[Stored data]

%%

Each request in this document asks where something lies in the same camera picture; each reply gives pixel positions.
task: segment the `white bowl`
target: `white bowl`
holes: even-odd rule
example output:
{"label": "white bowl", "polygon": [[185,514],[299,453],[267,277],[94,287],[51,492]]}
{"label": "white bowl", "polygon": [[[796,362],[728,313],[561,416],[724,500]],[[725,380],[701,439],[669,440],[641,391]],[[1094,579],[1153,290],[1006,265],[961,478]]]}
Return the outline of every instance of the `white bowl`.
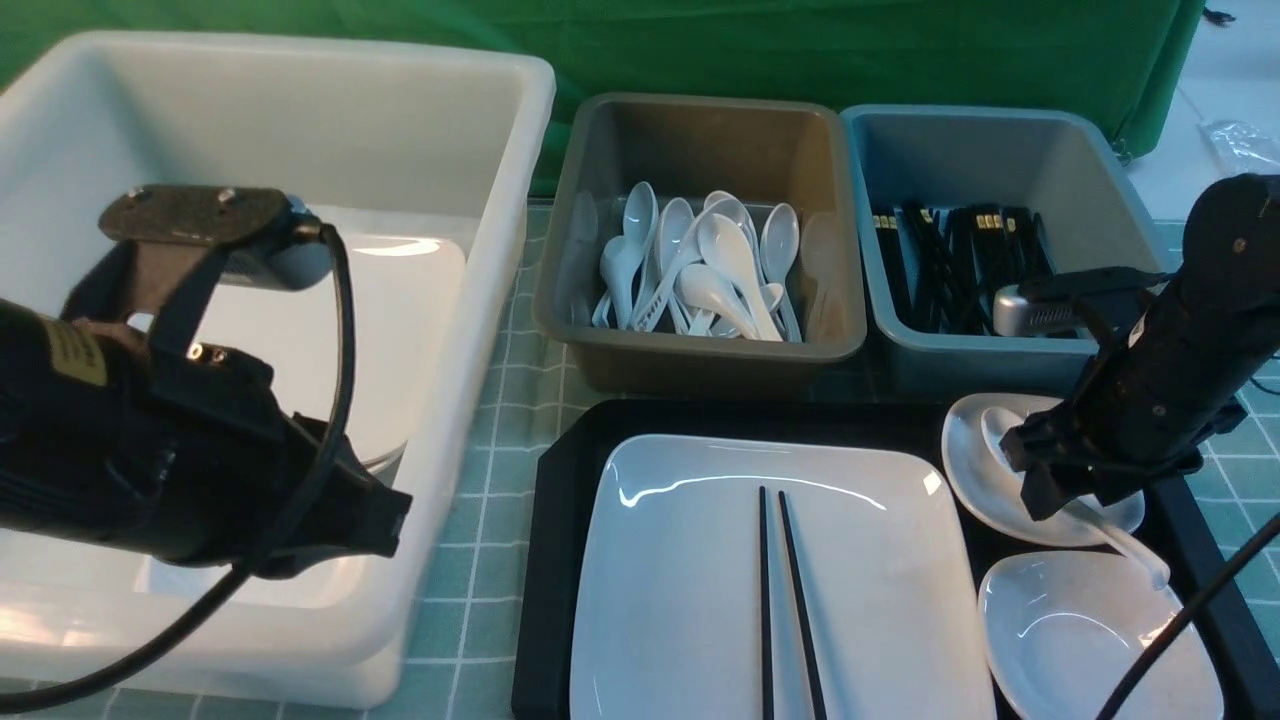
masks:
{"label": "white bowl", "polygon": [[[1061,402],[1053,397],[1015,393],[977,393],[961,397],[947,411],[942,424],[942,468],[951,480],[951,489],[969,512],[1001,533],[1050,547],[1087,547],[1105,539],[1092,527],[1068,512],[1044,520],[1032,520],[1020,497],[1021,473],[997,469],[1000,462],[984,437],[982,415],[989,407],[1005,407],[1025,419],[1032,413],[1048,410]],[[1102,507],[1092,495],[1080,501],[1126,533],[1132,533],[1147,512],[1142,492],[1108,507]]]}
{"label": "white bowl", "polygon": [[[987,573],[978,614],[996,683],[1024,720],[1089,720],[1181,609],[1142,565],[1085,551],[1006,557]],[[1222,691],[1194,625],[1138,683],[1117,717],[1222,716]]]}
{"label": "white bowl", "polygon": [[777,717],[812,717],[781,534],[788,493],[832,717],[995,717],[955,502],[918,457],[641,436],[609,457],[573,626],[575,720],[760,716],[758,488]]}

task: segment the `square white plate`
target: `square white plate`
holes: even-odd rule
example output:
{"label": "square white plate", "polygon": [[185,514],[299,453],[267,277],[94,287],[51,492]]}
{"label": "square white plate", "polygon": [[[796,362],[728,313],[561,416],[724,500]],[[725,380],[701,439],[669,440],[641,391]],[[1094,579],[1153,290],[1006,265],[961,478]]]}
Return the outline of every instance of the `square white plate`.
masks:
{"label": "square white plate", "polygon": [[758,488],[769,489],[778,719],[812,717],[777,491],[831,717],[995,717],[942,474],[879,450],[640,436],[605,464],[579,585],[575,720],[760,716]]}

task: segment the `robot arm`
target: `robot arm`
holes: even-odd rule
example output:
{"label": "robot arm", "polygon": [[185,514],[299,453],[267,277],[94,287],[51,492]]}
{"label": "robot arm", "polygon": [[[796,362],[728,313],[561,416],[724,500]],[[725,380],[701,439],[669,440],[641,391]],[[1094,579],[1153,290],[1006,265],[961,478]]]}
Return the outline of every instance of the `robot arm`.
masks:
{"label": "robot arm", "polygon": [[[1001,442],[1027,473],[1032,518],[1089,493],[1111,505],[1193,473],[1203,464],[1197,447],[1245,418],[1235,392],[1280,350],[1280,176],[1208,187],[1187,220],[1181,268],[1171,279],[1146,278],[1156,279],[1169,279],[1160,295],[1128,293],[1139,304],[1135,320],[1110,322],[1115,313],[1088,293],[1070,299],[1100,351],[1066,400]],[[1105,290],[1114,305],[1116,288]]]}
{"label": "robot arm", "polygon": [[[285,416],[273,370],[193,345],[219,282],[300,290],[329,272],[320,220],[275,190],[151,186],[113,202],[111,251],[60,319],[0,301],[0,527],[237,562],[311,466],[325,423]],[[154,315],[146,333],[127,320]],[[319,498],[256,570],[396,552],[410,496],[343,441]]]}

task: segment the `green backdrop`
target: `green backdrop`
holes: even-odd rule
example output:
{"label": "green backdrop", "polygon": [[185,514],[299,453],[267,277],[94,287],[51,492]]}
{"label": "green backdrop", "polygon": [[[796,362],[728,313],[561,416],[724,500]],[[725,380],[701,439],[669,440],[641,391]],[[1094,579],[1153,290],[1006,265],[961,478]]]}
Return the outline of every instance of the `green backdrop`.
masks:
{"label": "green backdrop", "polygon": [[0,0],[0,86],[92,28],[361,37],[539,55],[577,104],[611,90],[1056,108],[1155,147],[1203,0]]}

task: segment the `black chopsticks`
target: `black chopsticks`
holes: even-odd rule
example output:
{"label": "black chopsticks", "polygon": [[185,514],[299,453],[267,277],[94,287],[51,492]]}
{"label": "black chopsticks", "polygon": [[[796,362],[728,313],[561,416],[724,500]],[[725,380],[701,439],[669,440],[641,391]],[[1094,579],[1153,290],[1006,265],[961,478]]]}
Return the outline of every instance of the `black chopsticks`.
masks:
{"label": "black chopsticks", "polygon": [[[827,720],[827,703],[822,696],[822,679],[818,675],[818,653],[813,644],[813,628],[809,624],[809,606],[804,600],[804,582],[800,578],[800,562],[796,556],[795,532],[791,528],[791,510],[787,495],[778,491],[778,506],[782,510],[782,530],[787,541],[787,560],[791,565],[791,592],[796,598],[796,614],[800,620],[800,642],[804,646],[805,674],[809,678],[809,697],[813,702],[815,720]],[[765,720],[773,719],[773,629],[769,618],[769,543],[768,543],[768,502],[764,486],[760,486],[760,662],[762,691],[760,714]]]}
{"label": "black chopsticks", "polygon": [[769,498],[760,486],[760,716],[773,720],[773,625],[769,620]]}

%%

• ASSIGNMENT: Leave the pictures out and print the records above exactly as they stand.

• EXERCISE OUTPUT:
Each request in this document asks where something lies in the same camera picture; each reply gives pixel positions.
task: segment the `white bowl`
target: `white bowl`
holes: even-odd rule
example output:
{"label": "white bowl", "polygon": [[185,514],[299,453],[267,277],[94,287],[51,492]]}
{"label": "white bowl", "polygon": [[[796,362],[728,313],[561,416],[724,500]],[[725,380],[701,439],[669,440],[641,391]],[[1094,579],[1153,290],[1006,265],[961,478]]]}
Return the outline of every instance of the `white bowl`.
masks:
{"label": "white bowl", "polygon": [[[1061,402],[1053,397],[1015,393],[977,393],[961,397],[947,411],[942,424],[942,468],[951,480],[951,489],[969,512],[1001,533],[1050,547],[1087,547],[1105,539],[1092,527],[1068,512],[1044,520],[1032,520],[1020,497],[1021,473],[997,469],[1000,462],[984,437],[982,415],[989,407],[1005,407],[1025,419],[1032,413],[1048,410]],[[1102,507],[1092,495],[1080,501],[1126,533],[1132,533],[1147,512],[1142,492],[1108,507]]]}
{"label": "white bowl", "polygon": [[[987,573],[978,614],[996,683],[1024,720],[1089,720],[1181,609],[1142,565],[1085,551],[1006,557]],[[1222,691],[1194,625],[1138,683],[1117,717],[1222,716]]]}
{"label": "white bowl", "polygon": [[777,717],[812,717],[781,534],[788,493],[832,717],[995,717],[955,502],[918,457],[641,436],[609,457],[573,626],[575,720],[760,716],[758,488]]}

task: segment the `square white plate`
target: `square white plate`
holes: even-odd rule
example output:
{"label": "square white plate", "polygon": [[185,514],[299,453],[267,277],[94,287],[51,492]]}
{"label": "square white plate", "polygon": [[[796,362],[728,313],[561,416],[724,500]],[[725,380],[701,439],[669,440],[641,391]],[[1094,579],[1153,290],[1006,265],[961,478]]]}
Return the outline of every instance of the `square white plate`.
masks:
{"label": "square white plate", "polygon": [[758,488],[769,489],[778,719],[812,717],[777,491],[831,717],[995,717],[942,474],[879,450],[640,436],[605,464],[579,585],[575,720],[760,716]]}

task: segment the `robot arm`
target: `robot arm`
holes: even-odd rule
example output:
{"label": "robot arm", "polygon": [[185,514],[299,453],[267,277],[94,287],[51,492]]}
{"label": "robot arm", "polygon": [[[796,362],[728,313],[561,416],[724,500]],[[725,380],[701,439],[669,440],[641,391]],[[1094,579],[1153,290],[1006,265],[961,478]]]}
Return the outline of every instance of the `robot arm`.
masks:
{"label": "robot arm", "polygon": [[[1001,442],[1027,473],[1032,518],[1089,493],[1111,505],[1193,473],[1203,464],[1197,447],[1245,418],[1235,392],[1280,350],[1280,176],[1208,187],[1187,220],[1181,268],[1171,279],[1146,278],[1156,279],[1169,279],[1160,295],[1128,293],[1139,304],[1135,320],[1110,322],[1115,313],[1088,293],[1070,299],[1100,351],[1066,400]],[[1105,290],[1114,305],[1116,288]]]}
{"label": "robot arm", "polygon": [[[285,416],[273,370],[193,345],[219,282],[300,290],[329,272],[320,220],[275,190],[151,186],[113,202],[111,251],[60,319],[0,301],[0,527],[237,562],[311,466],[325,423]],[[154,315],[146,333],[127,320]],[[319,498],[256,570],[396,552],[410,496],[343,441]]]}

task: segment the `green backdrop`
target: `green backdrop`
holes: even-odd rule
example output:
{"label": "green backdrop", "polygon": [[185,514],[299,453],[267,277],[94,287],[51,492]]}
{"label": "green backdrop", "polygon": [[[796,362],[728,313],[561,416],[724,500]],[[725,380],[701,439],[669,440],[641,391]],[[1094,579],[1153,290],[1006,265],[961,478]]]}
Return the outline of every instance of the `green backdrop`.
masks:
{"label": "green backdrop", "polygon": [[0,0],[0,86],[92,28],[361,37],[539,55],[577,104],[611,90],[1056,108],[1155,147],[1203,0]]}

task: segment the `black chopsticks`
target: `black chopsticks`
holes: even-odd rule
example output:
{"label": "black chopsticks", "polygon": [[185,514],[299,453],[267,277],[94,287],[51,492]]}
{"label": "black chopsticks", "polygon": [[[796,362],[728,313],[561,416],[724,500]],[[725,380],[701,439],[669,440],[641,391]],[[1094,579],[1153,290],[1006,265],[961,478]]]}
Return the outline of every instance of the `black chopsticks`.
masks:
{"label": "black chopsticks", "polygon": [[[827,720],[827,703],[822,696],[822,679],[818,675],[818,653],[813,644],[813,628],[809,624],[809,606],[804,600],[804,582],[800,578],[800,562],[796,556],[795,532],[791,528],[791,510],[787,495],[778,491],[778,506],[782,510],[782,530],[787,541],[787,560],[791,565],[791,592],[796,598],[796,614],[800,620],[800,642],[804,646],[805,674],[809,678],[809,697],[813,702],[815,720]],[[765,720],[773,719],[773,629],[769,618],[769,543],[768,543],[768,502],[764,486],[760,486],[760,662],[762,691],[760,714]]]}
{"label": "black chopsticks", "polygon": [[769,498],[760,486],[760,716],[773,720],[773,625],[769,620]]}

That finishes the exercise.